:: Exercise goal ::
Which lines of the records contain "camera"? Collect every one of them.

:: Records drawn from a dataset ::

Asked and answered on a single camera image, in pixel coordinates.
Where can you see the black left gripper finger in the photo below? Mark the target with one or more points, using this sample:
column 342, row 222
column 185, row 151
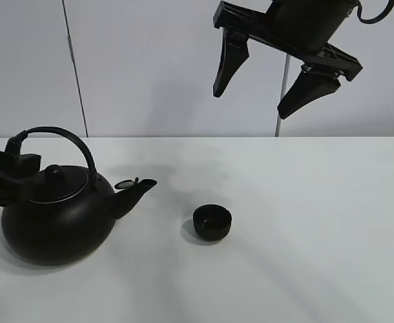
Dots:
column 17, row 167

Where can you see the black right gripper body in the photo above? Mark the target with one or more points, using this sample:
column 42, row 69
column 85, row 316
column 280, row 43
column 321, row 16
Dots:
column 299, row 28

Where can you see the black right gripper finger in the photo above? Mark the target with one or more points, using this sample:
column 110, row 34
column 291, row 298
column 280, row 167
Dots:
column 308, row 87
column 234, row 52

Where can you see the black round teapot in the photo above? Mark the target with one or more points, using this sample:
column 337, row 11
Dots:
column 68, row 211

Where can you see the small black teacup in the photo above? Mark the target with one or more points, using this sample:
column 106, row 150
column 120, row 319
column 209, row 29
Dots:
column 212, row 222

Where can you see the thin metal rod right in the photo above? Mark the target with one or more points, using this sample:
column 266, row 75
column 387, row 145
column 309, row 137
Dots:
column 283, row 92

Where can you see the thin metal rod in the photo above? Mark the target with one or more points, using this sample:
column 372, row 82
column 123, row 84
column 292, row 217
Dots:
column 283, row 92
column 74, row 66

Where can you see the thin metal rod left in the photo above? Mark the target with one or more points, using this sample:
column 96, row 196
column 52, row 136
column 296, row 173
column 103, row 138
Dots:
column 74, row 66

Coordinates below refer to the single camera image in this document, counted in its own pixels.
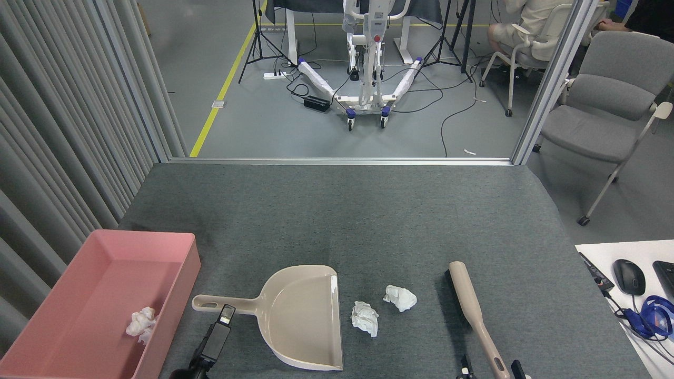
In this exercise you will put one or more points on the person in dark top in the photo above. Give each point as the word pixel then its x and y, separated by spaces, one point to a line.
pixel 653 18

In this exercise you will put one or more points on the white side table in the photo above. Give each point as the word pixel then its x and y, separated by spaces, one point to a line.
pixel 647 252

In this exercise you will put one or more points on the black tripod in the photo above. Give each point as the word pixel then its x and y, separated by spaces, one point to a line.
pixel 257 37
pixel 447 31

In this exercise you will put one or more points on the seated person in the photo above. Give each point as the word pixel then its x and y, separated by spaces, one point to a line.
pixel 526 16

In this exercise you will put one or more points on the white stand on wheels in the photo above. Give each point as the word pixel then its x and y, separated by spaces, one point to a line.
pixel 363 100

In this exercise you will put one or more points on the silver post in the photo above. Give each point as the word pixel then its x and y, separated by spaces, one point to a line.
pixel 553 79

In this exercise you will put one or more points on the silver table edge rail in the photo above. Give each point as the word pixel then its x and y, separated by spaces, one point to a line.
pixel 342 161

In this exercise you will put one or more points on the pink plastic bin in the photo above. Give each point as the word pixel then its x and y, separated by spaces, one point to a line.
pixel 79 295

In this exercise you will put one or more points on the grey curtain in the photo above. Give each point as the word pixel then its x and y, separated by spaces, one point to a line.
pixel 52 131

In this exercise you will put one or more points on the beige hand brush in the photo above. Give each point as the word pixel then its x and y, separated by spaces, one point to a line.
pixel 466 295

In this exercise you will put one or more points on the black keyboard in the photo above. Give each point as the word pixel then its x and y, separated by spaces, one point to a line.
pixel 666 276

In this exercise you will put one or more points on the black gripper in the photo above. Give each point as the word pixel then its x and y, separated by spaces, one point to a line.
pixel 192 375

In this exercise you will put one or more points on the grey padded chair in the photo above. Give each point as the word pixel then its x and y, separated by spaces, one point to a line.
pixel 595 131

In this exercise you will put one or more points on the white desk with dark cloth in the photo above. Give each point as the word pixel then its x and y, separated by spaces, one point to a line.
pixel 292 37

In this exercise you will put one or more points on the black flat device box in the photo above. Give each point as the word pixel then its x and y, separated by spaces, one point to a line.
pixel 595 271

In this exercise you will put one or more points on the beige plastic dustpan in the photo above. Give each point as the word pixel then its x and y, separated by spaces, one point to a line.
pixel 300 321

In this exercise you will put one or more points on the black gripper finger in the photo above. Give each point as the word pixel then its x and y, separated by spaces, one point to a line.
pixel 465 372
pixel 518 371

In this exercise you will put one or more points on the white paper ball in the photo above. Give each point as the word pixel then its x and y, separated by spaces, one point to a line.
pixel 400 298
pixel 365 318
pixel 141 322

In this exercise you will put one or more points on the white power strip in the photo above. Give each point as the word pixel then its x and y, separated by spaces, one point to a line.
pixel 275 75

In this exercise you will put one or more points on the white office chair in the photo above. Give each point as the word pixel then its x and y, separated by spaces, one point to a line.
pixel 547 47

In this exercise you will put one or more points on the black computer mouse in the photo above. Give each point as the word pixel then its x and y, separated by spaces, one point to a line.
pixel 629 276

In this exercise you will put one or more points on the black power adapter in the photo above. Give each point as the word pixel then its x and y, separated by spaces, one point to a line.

:: Reply to the task ::
Asked and answered on a single camera image, in pixel coordinates.
Coordinates below refer to the single camera image in this document, counted in its own pixels.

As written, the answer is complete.